The overall goal of this chapter is to address the key issues facing development of cognitive agents that interact with a dynamically changing environment. In such an environment, typical reinforcement learning works poorly as the approximated value function changes, thus more extensive training does not translate into more successful operation. The main purpose of this chapter is to introduce a learning strategy that recognizes the environment’s complexity, and captures it in the network of interdependent motivations, goals, and values that the machine learns while interacting with the hostile environment. The method is inspired by human learning, in which the external reward is not the only motivation to succeed, and actions taken are not just to maximize this reward, but lead to a deeper understanding of complex relations between various objects and concepts in the environment.

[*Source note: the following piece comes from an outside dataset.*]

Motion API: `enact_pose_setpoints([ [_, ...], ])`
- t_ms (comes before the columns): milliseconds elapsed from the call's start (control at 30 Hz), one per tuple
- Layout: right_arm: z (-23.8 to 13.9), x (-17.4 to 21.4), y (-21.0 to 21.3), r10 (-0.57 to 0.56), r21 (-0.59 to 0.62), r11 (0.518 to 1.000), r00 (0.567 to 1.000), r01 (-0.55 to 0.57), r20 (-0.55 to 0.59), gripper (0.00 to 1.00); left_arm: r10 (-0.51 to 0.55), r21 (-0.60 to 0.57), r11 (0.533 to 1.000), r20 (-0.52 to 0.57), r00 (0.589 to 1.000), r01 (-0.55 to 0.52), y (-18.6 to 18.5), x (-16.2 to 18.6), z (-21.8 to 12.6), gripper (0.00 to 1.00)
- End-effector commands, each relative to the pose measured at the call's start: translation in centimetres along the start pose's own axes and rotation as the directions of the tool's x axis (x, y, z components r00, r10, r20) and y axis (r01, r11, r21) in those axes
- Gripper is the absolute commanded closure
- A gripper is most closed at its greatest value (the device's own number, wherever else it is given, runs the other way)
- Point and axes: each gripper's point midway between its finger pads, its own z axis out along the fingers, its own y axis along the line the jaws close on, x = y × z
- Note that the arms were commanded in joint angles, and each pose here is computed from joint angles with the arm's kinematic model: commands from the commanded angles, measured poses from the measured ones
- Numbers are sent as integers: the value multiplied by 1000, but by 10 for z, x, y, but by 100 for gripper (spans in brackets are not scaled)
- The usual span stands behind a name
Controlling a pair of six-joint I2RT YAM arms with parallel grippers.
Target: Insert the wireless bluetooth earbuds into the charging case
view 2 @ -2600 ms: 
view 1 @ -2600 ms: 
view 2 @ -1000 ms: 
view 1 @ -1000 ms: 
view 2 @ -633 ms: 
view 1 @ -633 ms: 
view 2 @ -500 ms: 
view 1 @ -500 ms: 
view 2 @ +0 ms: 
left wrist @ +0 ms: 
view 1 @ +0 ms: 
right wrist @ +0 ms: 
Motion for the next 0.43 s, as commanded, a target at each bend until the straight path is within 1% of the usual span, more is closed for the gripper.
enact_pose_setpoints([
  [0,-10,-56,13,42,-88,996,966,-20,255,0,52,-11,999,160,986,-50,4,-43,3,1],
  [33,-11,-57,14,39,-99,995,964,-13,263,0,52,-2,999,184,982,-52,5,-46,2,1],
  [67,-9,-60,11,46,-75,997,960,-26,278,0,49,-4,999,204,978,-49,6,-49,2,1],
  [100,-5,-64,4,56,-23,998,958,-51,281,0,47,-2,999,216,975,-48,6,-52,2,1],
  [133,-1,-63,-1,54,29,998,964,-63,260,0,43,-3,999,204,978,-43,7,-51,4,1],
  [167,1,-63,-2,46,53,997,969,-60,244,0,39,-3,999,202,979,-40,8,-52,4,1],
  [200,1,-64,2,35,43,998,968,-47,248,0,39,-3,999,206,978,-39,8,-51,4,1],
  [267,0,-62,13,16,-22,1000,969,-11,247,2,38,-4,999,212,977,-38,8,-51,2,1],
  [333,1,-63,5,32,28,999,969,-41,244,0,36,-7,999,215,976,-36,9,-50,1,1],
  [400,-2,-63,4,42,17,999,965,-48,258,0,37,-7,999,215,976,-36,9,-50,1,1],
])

The method described in this chapter is known as motivated learning (ML), where internal motivations, created either by the external reward or other motivations, may dominate over the externally set goals (and rewards). In reinforcement learning, the machine does not always try to maximize its reward and sometimes performs random moves. This abandonment of the optimum policy is a part of its learning strategy. The random moves are used to explore the environment to perhaps improve its value system, but as the learning progresses, the machine follows the optimum policy more often, trying to maximize the total reward received. In motivated learning this abandonment of the optimum policy that maximizes the external reward is deliberate and is driven by the need to satisfy internally set objectives. In the process, the machine learns new perceptions, improves sensory-motor coordination, and discovers complex relations that exist in the environment. By relating its actions to changes they cause in the environment, a ML machine builds complex motivations and a system of internal rewards that help it to operate in this environment.